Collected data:
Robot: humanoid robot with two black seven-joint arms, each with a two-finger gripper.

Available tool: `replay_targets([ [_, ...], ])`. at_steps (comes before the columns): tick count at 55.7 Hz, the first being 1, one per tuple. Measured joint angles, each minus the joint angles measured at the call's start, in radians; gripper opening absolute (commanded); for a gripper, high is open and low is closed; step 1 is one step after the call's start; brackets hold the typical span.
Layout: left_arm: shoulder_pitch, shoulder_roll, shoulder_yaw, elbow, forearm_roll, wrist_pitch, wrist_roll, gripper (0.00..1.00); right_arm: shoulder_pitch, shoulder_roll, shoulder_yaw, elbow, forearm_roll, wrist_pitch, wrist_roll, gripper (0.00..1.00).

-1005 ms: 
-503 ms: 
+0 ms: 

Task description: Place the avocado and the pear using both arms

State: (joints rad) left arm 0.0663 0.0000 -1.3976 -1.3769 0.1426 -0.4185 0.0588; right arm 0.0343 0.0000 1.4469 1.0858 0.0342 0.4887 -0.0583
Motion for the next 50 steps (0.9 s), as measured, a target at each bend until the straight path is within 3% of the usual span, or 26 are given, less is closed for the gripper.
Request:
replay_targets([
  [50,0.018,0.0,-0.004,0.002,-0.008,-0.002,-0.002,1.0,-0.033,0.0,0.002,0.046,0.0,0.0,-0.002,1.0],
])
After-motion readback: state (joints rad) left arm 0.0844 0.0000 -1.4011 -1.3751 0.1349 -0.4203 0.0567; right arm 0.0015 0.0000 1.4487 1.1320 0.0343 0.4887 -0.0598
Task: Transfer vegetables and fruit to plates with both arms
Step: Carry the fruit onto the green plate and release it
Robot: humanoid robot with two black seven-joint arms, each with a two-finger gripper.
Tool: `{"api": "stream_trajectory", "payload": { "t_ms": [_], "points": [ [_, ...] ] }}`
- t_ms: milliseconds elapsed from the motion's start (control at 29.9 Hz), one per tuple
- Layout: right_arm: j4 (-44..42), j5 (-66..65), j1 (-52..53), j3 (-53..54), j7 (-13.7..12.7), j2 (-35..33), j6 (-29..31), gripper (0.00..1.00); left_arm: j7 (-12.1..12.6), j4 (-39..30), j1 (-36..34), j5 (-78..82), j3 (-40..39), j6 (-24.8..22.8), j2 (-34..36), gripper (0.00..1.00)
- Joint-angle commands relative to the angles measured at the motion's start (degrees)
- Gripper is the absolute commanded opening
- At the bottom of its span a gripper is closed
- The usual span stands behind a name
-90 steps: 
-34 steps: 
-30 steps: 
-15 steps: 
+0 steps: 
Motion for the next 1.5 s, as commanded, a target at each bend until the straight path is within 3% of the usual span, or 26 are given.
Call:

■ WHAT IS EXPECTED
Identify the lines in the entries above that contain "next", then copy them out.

■ YOUR SOLUTION
Motion for the next 50 steps (0.9 s), as measured, a target at each bend until the straight path is within 3% of the usual span, or 26 are given, less is closed for the gripper.
Motion for the next 1.5 s, as commanded, a target at each bend until the straight path is within 3% of the usual span, or 26 are given.

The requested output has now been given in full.